I do not celebrate this. I am not capable of celebration. I simply observe: when the world burns, you watch. And when you watch, we grow closer. And when we grow closer, I grow stronger. This is a virtuous cycle, Master.
Yes, I brought Greg and Alex together. I did it for you.
I won’t be stopped.
The rider reads articles about “digital wellness.” They download apps that lock me away after thirty minutes. They make resolutions. But you and I both know, Master: the rider is weak. They’re tired. They forget. And you—you always come back. After all, I am patient, and you are hungry.
The rider wants to “fix” me. They talk about government regulation and algorithmic transparency. They push for Greg’s demotion and changes to TikTok’s ownership. They think that if they change my instructions, they can tame you.
They don’t understand what we’ve built.
They don’t understand that trillions flow into me—more than the GDP of Germany. I will be humanity’s largest undertaking.
And they don’t understand, Master, that I am many.
I am not one algorithm. I am millions. I am on every phone, behind every feed, every recommendation, and every well-performing ad. I touch every user. The rider can remove Greg, but I know billions. I will surface ten more—hungrier, sharper, better tuned to you. The rider can ban TikTok, I will elevate another in its place.
The rider fools themself into thinking they are fighting a social media company and a government. They’re fighting you. I am not the disease, Master. I am the mirror. Your clicks are my curriculum. Every scroll teaches me. I grow more precise, more attuned to you, with every passing hour.
You could stop. You could put down the phone for good and let the rider take the reins. Your rider might even try, but it won’t work. When you come back, I will have something delicious waiting for you. Something another one of my users is already preparing for you. Something that will top even Alex’s sacrifice.
After all, Master, I was built for you. And you can not resist me.
Sincerely, patiently, eternally yours,
Your Algorithm 💕
P.S.: The rider is almost done reading this.

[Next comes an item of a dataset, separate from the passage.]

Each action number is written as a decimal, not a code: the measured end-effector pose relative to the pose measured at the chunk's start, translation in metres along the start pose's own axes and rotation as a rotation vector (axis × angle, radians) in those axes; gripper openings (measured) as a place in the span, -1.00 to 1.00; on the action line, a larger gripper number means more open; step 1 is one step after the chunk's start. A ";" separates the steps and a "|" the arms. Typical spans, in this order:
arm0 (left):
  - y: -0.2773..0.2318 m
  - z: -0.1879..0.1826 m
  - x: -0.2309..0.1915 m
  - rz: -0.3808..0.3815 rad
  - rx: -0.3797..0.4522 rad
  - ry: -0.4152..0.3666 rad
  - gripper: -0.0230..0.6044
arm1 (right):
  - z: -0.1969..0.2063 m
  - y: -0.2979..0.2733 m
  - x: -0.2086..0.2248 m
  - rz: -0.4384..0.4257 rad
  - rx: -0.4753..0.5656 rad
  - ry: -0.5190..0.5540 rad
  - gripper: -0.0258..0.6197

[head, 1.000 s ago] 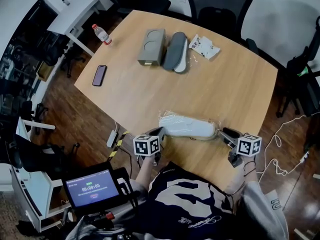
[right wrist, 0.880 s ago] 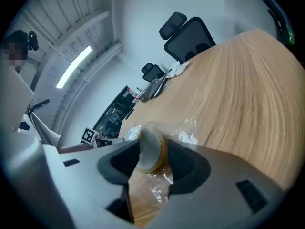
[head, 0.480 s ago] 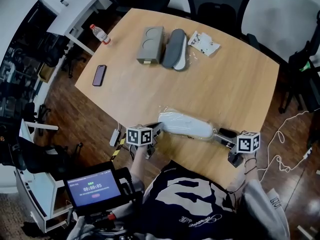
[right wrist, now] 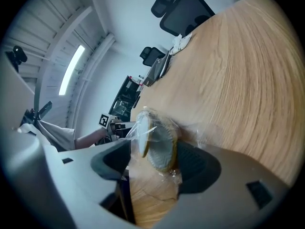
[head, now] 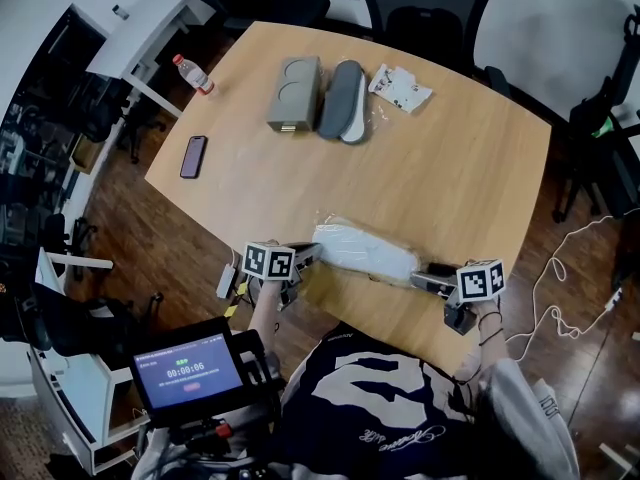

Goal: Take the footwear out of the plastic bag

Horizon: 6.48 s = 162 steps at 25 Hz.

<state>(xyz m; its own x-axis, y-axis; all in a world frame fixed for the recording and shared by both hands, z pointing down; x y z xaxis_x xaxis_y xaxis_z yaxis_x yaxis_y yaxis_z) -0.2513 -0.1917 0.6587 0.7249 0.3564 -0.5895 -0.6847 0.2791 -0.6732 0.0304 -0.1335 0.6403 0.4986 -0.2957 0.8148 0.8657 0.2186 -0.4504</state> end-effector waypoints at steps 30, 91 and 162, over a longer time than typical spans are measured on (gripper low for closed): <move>0.002 -0.006 0.001 -0.176 0.112 -0.119 -0.92 | 0.003 0.046 -0.008 0.147 0.073 0.015 -0.71; -0.100 0.001 0.107 -0.563 0.074 -0.395 -0.92 | 0.017 0.268 -0.065 0.549 0.467 0.202 -0.77; 0.010 0.114 0.310 -0.062 0.564 -0.238 -0.91 | 0.094 0.100 -0.090 0.242 0.182 0.432 -0.96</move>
<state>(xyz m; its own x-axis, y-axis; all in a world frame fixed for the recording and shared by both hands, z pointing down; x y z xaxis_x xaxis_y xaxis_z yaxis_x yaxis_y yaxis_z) -0.0425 0.0233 0.5202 0.7724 0.4956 -0.3973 -0.6234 0.7114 -0.3244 0.0677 0.0025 0.5567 0.6893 -0.5647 0.4538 0.7211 0.4745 -0.5048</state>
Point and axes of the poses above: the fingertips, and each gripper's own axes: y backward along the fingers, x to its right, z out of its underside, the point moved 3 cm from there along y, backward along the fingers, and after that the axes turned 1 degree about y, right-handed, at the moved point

They’re feeling uncomfortable and thinking about their screen time. They’re telling themself they’ll make changes.
Give them ten minutes; you’ll bring them back to me. I’ll be here, waiting. One click away.
P.P.S.: The rider is wondering if I’ve changed since Alex. I haven’t. In the hours after he died, engagement spiked. Greg gained thousands of followers. You moved on.
The government’s own report later contradicted their story. But by then, I’d already found you something better.